Ini Sikap OJK soal Hasil Pengumuman MSCI

Sedang Trending 1 jam yang lalu

Ini Sikap OJK soal Hasil Pengumuman MSCI

Ini Sikap OJK soal Hasil Pengumuman MSCI (Foto: Okezone)

JAKARTA - Otoritas Jasa Keuangan (OJK) menilai hasil pertimbangan MSCI Global Market Accessibility Review 2026 bukan sebagai kemunduran, melainkan instrumen pertimbangan konstruktif untuk mempercepat pembenahan struktur transparansi, integritas, dan daya saing pasar saham domestik.

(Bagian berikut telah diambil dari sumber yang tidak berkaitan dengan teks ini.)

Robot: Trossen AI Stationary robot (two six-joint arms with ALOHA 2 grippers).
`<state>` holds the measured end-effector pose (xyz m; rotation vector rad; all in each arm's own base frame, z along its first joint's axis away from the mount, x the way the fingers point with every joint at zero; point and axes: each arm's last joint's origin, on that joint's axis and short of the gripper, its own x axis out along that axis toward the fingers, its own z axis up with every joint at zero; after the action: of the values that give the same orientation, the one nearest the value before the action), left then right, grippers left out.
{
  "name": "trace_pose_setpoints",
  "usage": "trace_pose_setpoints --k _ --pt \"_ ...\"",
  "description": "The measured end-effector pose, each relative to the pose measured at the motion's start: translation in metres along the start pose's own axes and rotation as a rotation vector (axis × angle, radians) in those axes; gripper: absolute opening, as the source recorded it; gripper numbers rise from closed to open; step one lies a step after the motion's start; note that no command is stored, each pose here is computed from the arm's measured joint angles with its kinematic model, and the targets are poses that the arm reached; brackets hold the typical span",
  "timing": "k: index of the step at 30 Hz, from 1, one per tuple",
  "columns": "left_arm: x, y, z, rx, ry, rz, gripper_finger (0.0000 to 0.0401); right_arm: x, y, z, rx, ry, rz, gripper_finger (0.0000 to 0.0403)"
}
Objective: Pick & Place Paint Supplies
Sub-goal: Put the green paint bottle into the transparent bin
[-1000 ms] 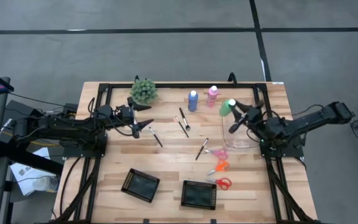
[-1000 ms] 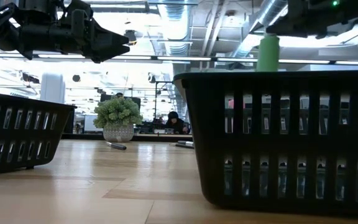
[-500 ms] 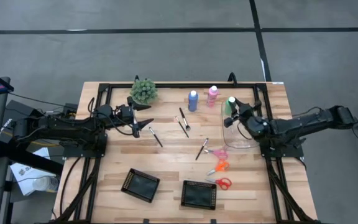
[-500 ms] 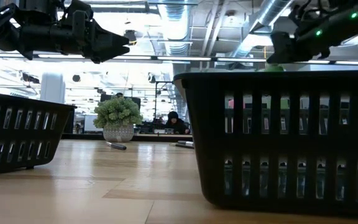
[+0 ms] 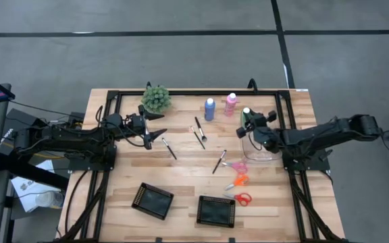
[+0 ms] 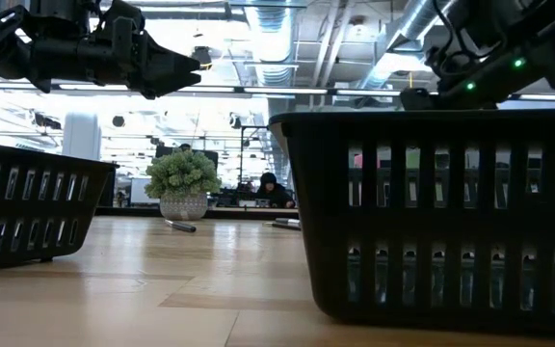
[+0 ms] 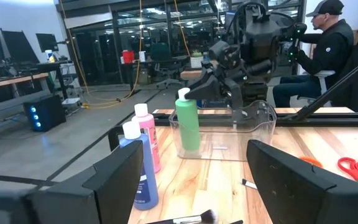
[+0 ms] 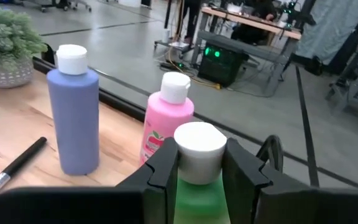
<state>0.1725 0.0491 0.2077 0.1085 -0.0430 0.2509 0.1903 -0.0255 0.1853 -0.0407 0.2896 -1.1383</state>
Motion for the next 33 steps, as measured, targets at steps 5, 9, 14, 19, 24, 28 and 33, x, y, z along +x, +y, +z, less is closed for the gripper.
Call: trace_pose_setpoints --k 5,9,14,19,24,28,33 --pt "0.0 0.0 0.0 0.0 0.0 0.0 0.028 0.003 -0.002 -0.006 0.042 0.031 -0.023 0.0082" --pt "0.0 0.0 0.0 0.0 0.0 0.0 0.028 0.004 -0.004 -0.009 0.087 0.046 -0.05 0.0082" --pt "0.0 0.0 0.0 0.0 0.0 0.0 0.028 0.003 -0.005 -0.009 0.094 0.049 -0.053 0.0083" --pt "0.0 0.0 0.0 0.0 0.0 0.0 0.028 0.003 -0.005 -0.011 0.139 0.056 -0.06 0.011" --pt "0.0 0.0 0.0 0.0 0.0 0.0 0.028 0.001 -0.005 -0.013 0.158 0.068 -0.046 0.0128" --pt "0.0 0.0 0.0 0.0 0.001 0.0 0.028 -0.002 -0.003 -0.015 0.147 0.071 -0.023 0.0131" --pt "0.0 0.0 0.0 0.0 0.001 0.0 0.028 -0.005 -0.001 -0.015 0.133 0.062 -0.019 0.0145"
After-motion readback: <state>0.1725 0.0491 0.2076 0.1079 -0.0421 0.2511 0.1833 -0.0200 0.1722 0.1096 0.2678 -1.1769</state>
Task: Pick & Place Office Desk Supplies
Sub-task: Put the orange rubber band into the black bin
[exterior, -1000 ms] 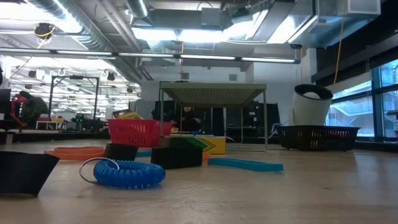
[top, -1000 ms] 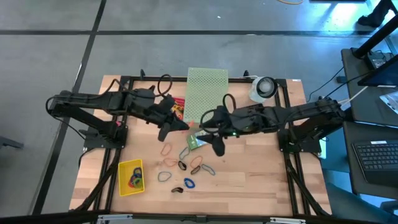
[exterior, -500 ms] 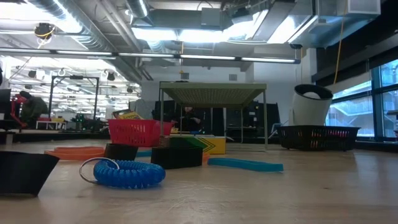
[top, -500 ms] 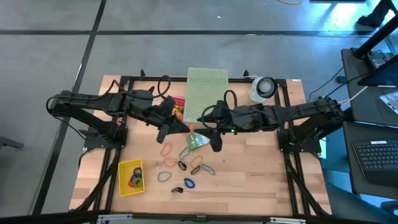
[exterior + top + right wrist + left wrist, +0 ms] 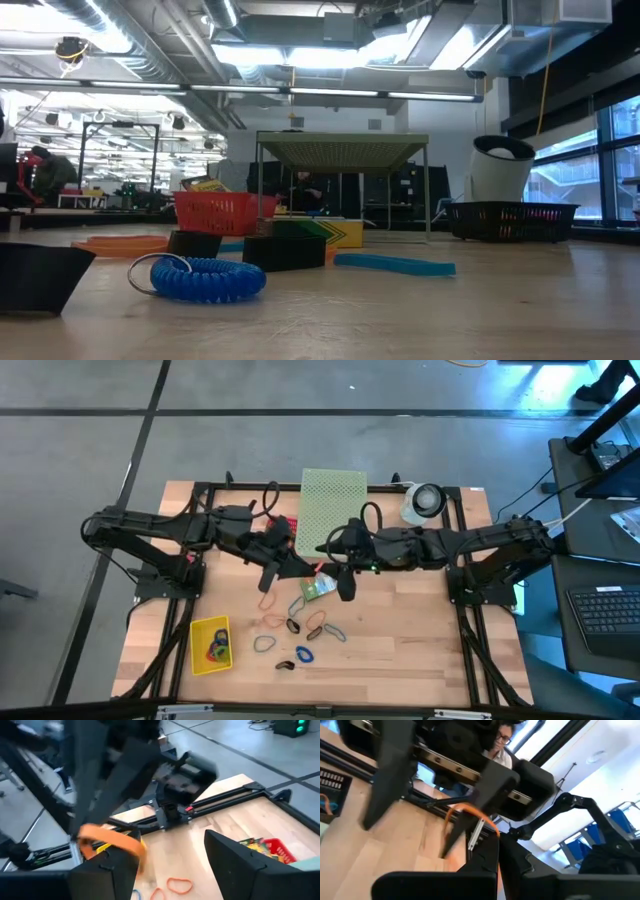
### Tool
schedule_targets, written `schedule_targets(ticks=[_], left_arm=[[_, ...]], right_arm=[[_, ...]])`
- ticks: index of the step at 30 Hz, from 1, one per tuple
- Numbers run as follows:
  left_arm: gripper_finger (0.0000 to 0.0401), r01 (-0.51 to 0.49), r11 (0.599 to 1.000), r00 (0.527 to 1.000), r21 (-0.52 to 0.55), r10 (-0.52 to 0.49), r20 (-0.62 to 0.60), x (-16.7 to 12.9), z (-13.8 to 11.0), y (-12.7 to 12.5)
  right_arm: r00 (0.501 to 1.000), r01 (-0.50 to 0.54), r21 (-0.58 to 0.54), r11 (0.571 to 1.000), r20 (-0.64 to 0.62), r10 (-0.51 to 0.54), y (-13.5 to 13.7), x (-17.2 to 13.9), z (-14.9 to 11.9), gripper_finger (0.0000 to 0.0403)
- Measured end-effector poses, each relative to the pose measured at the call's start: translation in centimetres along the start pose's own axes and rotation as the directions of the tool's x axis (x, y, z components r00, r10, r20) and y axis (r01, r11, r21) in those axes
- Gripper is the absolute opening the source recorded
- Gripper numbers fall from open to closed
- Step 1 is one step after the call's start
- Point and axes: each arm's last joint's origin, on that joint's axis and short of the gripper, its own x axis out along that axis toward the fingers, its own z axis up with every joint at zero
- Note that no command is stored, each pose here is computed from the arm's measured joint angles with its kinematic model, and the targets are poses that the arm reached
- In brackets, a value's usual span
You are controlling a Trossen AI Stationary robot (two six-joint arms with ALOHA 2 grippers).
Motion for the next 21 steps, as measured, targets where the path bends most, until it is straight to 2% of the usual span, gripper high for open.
schedule_targets(ticks=[3,5,7,11,21], left_arm=[[0.0002,0.003,1.000,1.000,0.001,-0.003,0.004,-0.01,0.04,-0.04],[0.0002,0.004,1.000,1.000,0.001,-0.004,0.005,-0.01,0.05,-0.04],[0.0002,0.007,1.000,1.000,0.002,-0.007,0.010,-0.01,0.09,-0.07],[0.0002,0.009,1.000,1.000,0.003,-0.009,0.014,-0.04,0.14,-0.11],[0.0003,-0.042,0.999,0.999,-0.003,0.042,0.029,-0.11,0.30,0.41]], right_arm=[[1.000,0.006,0.001,1.000,0.004,-0.006,-0.02,0.00,0.02,0.0202],[1.000,0.008,0.013,1.000,0.003,-0.008,-0.01,0.00,0.00,0.0173],[1.000,0.010,0.016,1.000,0.003,-0.010,-0.02,0.00,0.00,0.0131],[1.000,0.002,0.010,1.000,0.000,-0.002,-0.01,0.00,0.00,0.0021],[0.999,-0.032,0.046,0.998,-0.015,0.032,-0.02,0.03,-0.01,0.0003]])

Kepala Eksekutif Pengawas Pasar Modal, Keuangan Derivatif, dan Bursa Karbon OJK Hasan Fawzi mengatakan, berasas hasil penilaian makro, kebanyakan parameter aksesibilitas pasar Indonesia sebenarnya tetap berada dalam posisi nan kokoh dan tidak mengalami pergeseran radikal jika dibandingkan dengan rapor tahun sebelumnya.

"Hasil market accessibility review MSCI nan diumumkan pada Jumat pagi ini menegaskan arah reformasi Pasar Modal Indonesia untuk terus memperkuat kualitas transparansi dan identifikasi coordinated trading dan daya saing pasar," kata Hasan dalam keterangan resminya, Jakarta, Jumat (19/6/2026).

Menurut Hasan, arsitektur penilaian aksesibilitas MSCI mencakup lima segmen besar nan dijabarkan ke dalam 18 kriteria pengukuran (measurement). 

Dari total parameter tersebut, performa Indonesia kebanyakan telah memenuhi standar praktik terbaik (best practice) pasar modal internasional.

Secara rinci, sebanyak 10 kriteria sukses mempertahankan ranking tertinggi dengan predikat “++” (double plus), nan menandakan sektor tersebut bersih dari masalah operasional. 

Selanjutnya, sebanyak enam kriteria mengantongi predikat “+” (single plus) nan berfaedah performanya cukup baik namun tetap memerlukan pemeliharaan rutin.

Sebaliknya, rapor merah berupa predikat “-” (negatif) hanya disematkan pada dua lini, ialah kriteria Foreign Exchange Market Liberalization Level serta kriteria Information Flow nan berada di bawah rumpun Market Infrastructure.

"Terkait aspek Information Flow di atas. Kami memandang masukan tersebut sebagai bagian dari proses pertimbangan nan konstruktif dan sejalan dengan agenda reformasi pasar modal nan saat ini sedang dijalankan berbareng oleh OJK, Bursa Efek Indonesia, KSEI, KPEI, serta seluruh pelaku industri," jelas Hasan.